_TASK BRIEF_. A verbatim copy of all the data is required, minus any images.
════════════════
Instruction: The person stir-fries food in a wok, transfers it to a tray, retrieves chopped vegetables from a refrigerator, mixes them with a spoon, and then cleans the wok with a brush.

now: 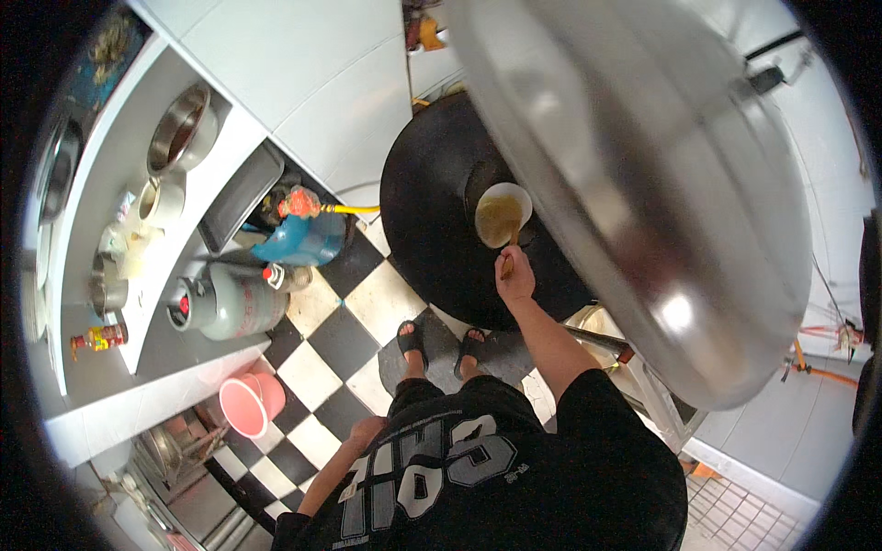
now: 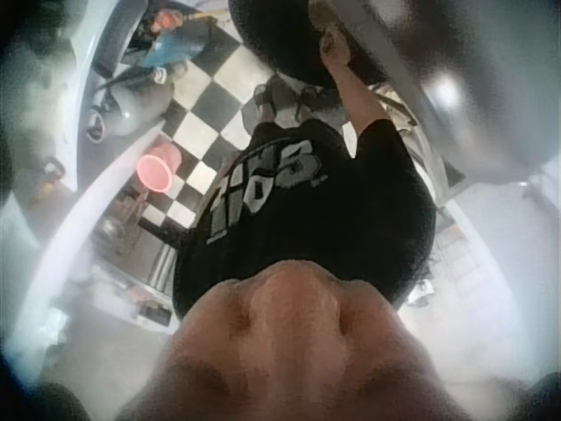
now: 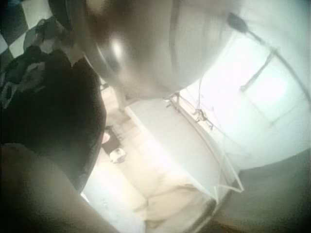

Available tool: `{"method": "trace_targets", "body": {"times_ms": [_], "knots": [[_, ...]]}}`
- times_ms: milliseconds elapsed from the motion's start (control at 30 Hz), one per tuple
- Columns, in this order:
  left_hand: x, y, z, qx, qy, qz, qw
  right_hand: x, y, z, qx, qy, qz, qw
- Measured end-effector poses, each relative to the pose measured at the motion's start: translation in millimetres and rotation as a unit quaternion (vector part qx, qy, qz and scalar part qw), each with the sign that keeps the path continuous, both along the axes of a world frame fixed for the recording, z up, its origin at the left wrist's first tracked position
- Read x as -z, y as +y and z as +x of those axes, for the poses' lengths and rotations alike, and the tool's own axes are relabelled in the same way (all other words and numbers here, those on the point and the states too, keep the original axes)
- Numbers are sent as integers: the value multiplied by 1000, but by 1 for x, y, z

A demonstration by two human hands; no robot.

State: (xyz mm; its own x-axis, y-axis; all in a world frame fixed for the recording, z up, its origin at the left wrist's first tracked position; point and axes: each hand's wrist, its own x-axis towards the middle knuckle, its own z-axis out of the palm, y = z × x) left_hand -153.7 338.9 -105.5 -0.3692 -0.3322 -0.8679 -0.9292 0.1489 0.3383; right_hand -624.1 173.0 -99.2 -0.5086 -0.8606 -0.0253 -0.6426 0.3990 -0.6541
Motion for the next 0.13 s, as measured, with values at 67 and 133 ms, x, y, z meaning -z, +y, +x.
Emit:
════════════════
_EXERCISE ANSWER_.
Instruction: The person stir-fries food in a wok, transfers it to a tray, retrieves chopped vegetables from a refrigerator, mixes them with a spoon, and then cleans the wok with a brush.

now: 
now: 
now: 

Available tool: `{"method": "trace_targets", "body": {"times_ms": [_], "knots": [[_, ...]]}}`
- times_ms: milliseconds elapsed from the motion's start (control at 30 Hz), one per tuple
- Columns, in this order:
  left_hand: x, y, z, qx, qy, qz, qw
  right_hand: x, y, z, qx, qy, qz, qw
- Measured end-effector poses, each relative to the pose measured at the motion's start: translation in millimetres and rotation as a unit quaternion (vector part qx, qy, qz and scalar part qw), each with the sign that keeps the path continuous, both along the axes of a world frame fixed for the recording, z up, its origin at the left wrist's first tracked position
- Read x as -z, y as +y and z as +x of those axes, for the poses' lengths and rotations alike, and the tool's own axes are relabelled in the same way (all other words and numbers here, those on the point and the states too, keep the original axes)
- Numbers are sent as integers: the value multiplied by 1000, but by 1 for x, y, z

A demonstration by two human hands; no robot.

State: (xyz mm; its own x-axis, y-axis; all in a world frame fixed for the recording, z up, its origin at the left wrist's first tracked position; point and axes: each hand's wrist, its own x-axis towards the middle knuckle, its own z-axis out of the palm, y = z × x) left_hand -153.7 338.9 -105.5 -0.3692 -0.3322 -0.8679 -0.9292 0.1489 0.3383; right_hand -624.1 173.0 -99.2 -0.5086 -0.8606 -0.0253 -0.6426 0.3990 -0.6541
Motion for the next 0.13 s, as measured, with values at 67 and 133 ms, x, y, z meaning -z, +y, +x.
Emit:

There's no more to this exercise.